Im Familienkreis, mit der Vorgesetzten oder auf dem Flohmarkt: Feilschen gehört zum Alltag dazu. Ob Verhandlungsgespräche zum Erfolg führen, hängt auch von der inneren Haltung ab.

© epicimages | iStockphoto

Junge Frau, ich sehe doch, dass dir dieses Tuch gefällt – komm näher und schau es dir genauer an, das ist beste Qualität!« Wer schon einmal auf dem orientalischen Basar unterwegs gewesen ist, kennt solche Szenen. Einladungen von Händlern, sich für ein paar Minuten auf ein Glas Tee zu setzen, freundliches Geplänkel über Herkunft, Familienstand und Sprachkenntnisse und dann in mehreren Schlenkern der Weg zum Verkaufsgespräch: »Feinstes Material, alles Handarbeit. Weil du so sympathisch bist, mache ich dir ein besonders gutes Angebot. Ich verdiene nichts dabei.« Manche Menschen laufen bei solchen Verhandlungsgesprächen auf Hochtouren und haben Spaß am Hin und Her. Anderen ist es unangenehm, um den Preis eines Produkts feilschen zu müssen. Sie zahlen im Zweifel lieber einen zu hohen Festpreis – kommen aber womöglich auch beim Gespräch über ein höheres Gehalt schlechter weg oder ziehen in der Diskussion übers nächste Urlaubsziel den Kürzeren. Denn Verhandlungen begegnen uns überall im Alltag, und Fachleute sind sich einig: Feilschen lässt sich trainieren, und allein der Versuch lohnt sich.

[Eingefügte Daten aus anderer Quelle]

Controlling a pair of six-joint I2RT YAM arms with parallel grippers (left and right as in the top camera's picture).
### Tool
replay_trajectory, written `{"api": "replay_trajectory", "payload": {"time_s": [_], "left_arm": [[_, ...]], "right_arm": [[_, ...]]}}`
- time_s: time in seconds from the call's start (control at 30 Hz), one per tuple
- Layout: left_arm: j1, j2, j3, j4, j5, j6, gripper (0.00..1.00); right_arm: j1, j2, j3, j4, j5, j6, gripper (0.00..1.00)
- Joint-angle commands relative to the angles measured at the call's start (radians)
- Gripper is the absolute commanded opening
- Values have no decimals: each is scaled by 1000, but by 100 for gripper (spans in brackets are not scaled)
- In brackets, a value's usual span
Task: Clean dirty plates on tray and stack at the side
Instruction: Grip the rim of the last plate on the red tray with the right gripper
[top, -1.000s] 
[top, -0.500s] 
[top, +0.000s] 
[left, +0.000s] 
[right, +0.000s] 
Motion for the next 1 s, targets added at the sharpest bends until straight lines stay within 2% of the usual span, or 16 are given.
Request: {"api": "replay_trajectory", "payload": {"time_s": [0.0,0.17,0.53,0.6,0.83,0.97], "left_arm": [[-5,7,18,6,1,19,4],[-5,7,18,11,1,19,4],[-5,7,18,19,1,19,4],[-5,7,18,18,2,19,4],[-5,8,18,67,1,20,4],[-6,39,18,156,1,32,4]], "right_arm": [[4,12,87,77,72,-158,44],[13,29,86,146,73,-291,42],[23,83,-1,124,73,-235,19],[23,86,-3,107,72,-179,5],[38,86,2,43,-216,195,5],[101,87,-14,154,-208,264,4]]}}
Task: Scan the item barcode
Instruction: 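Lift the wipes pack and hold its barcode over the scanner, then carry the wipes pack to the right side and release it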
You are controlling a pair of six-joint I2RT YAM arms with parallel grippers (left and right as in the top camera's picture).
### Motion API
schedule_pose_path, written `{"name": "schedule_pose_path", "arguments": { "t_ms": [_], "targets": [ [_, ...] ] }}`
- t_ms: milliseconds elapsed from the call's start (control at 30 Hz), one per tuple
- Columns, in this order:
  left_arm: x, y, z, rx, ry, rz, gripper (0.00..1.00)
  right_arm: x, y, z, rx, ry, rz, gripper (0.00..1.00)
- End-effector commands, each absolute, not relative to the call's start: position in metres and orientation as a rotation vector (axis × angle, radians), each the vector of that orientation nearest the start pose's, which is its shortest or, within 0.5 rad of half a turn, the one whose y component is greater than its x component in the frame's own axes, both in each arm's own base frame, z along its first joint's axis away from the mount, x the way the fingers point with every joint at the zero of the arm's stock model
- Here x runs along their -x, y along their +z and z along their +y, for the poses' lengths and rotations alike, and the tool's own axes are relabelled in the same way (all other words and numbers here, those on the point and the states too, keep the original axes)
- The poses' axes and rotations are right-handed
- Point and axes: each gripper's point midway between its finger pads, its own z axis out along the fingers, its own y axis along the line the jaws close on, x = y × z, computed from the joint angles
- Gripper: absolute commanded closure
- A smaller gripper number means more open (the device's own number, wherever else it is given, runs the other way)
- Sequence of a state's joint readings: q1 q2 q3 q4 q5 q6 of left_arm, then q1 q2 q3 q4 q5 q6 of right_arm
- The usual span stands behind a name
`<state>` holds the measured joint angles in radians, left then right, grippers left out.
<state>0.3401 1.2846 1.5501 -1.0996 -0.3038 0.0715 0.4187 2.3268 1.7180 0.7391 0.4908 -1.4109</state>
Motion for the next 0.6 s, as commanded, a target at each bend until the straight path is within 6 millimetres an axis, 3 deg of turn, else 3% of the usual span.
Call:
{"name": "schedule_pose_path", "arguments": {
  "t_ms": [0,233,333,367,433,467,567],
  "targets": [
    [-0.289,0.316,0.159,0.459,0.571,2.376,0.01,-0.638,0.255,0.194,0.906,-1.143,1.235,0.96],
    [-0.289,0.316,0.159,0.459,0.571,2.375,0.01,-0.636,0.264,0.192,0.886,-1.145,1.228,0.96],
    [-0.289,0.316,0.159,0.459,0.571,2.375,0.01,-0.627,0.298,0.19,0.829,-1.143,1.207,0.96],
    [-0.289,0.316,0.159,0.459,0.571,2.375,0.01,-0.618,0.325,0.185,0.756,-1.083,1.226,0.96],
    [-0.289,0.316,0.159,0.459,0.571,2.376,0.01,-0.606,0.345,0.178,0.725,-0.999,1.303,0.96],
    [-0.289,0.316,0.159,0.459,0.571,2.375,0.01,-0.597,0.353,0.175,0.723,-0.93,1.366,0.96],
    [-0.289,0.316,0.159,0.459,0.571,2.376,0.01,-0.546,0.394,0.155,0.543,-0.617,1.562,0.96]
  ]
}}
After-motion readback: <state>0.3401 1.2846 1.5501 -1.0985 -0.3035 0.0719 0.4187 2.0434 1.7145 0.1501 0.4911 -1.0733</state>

Erfolgreich Verhandeln ist möglich

»Handeln ist in den Köpfen der Menschen eher negativ behaftet«, weiß Jennifer Schledorn, Mentorin für Verkauf und erfolgreiche Kommunikation. Kann ich das? Darf ich das? Wie wird das Gegenüber reagieren? Solche und andere Fragen halten Menschen häufig von möglichen Verhandlungen ab. Dabei kann im Zweifel nicht viel passieren: »Im schlimmsten Fall bekomme ich ein Nein zu hören, im besten einen besseren Preis. Es geht darum, dass ich für mich sagen kann: Ich hab’s versucht, ich kann mir nichts vorwerfen.«

Laut Schledorn hat die innere Haltung viel damit zu tun, ob eine Verhandlung erfolgreich verläuft. »Es geht darum, dass ich souverän bin, aufrecht stehe, mit einer klaren Stimme spreche.« Genauso wichtig: ein klares Ziel vor Augen haben. »Ich sollte für mich wissen: Was habe ich vor? Was will ich?«

Keine Angst vor Gehaltsverhandlungen

Verhandlungsexpertin Claudia Kimich berät unter anderem Menschen, die Hilfe bei der Vorbereitung für eine Gehaltsverhandlung brauchen. Dabei tun sich Frauen meist schwerer als Männer. Einer repräsentativen Yougov-Umfrage zufolge hat nur jede dritte Frau im Laufe ihrer Karriere überhaupt schon einmal eine Gehaltserhöhung verlangt, bei Männern ist es fast jeder zweite. Häufig sei es die Furcht vor der Reaktion des Gegenübers, die das Handeln so schwer mache. »Der größte Punkt ist, dass wir viele Dinge persönlich nehmen«, so Kimich. Es gehe nicht darum, dass der andere sich vielleicht schlecht fühlen könnte. »Viel sinnvoller ist es, sich um die eigenen Gefühle zu kümmern. Wenn es in meinem Bauch grummelt, hat das vermutlich einen Grund. Und wenn ich für andere besser verhandeln kann als für mich selbst, hat das auch einen Grund.« Darum geht es in ihren Trainings oft erst einmal weniger um Verhandlungstaktiken als um Selbstwert und Persönlichkeitsentwicklung: »Verhandeln ist ein guter Spiegel des eigenen Selbstbewusstseins: Ich bin mir meiner selbst bewusst mit allen meinen Stärken und Schwächen. Und idealerweise mag ich mich dabei.«

Preisverhandlungen auch im Einzelhandel möglich

Wenn das geklärt ist, geht’s ans Training. Denn Feilschen ist überall erlaubt. Mit Ausnahme von preisgebundenen Artikeln wie Büchern oder Tabak lassen sich auch im deutschen Einzelhandel Preise verhandeln. Gute Chancen auf einen Rabatt hat, wer sich vorab über ein bestimmtes Produkt informiert, über Vergleichspreise Bescheid weiß und die eigene Preisvorstellung mit starken Argumenten belegen kann. Je größer der Umsatz, desto besser die Chancen auf einen Preisnachlass. Das gilt für größere Anschaffungen wie den Kauf eines Autos oder einer Küche genauso wie bei Kleidung oder Elektrogeräten.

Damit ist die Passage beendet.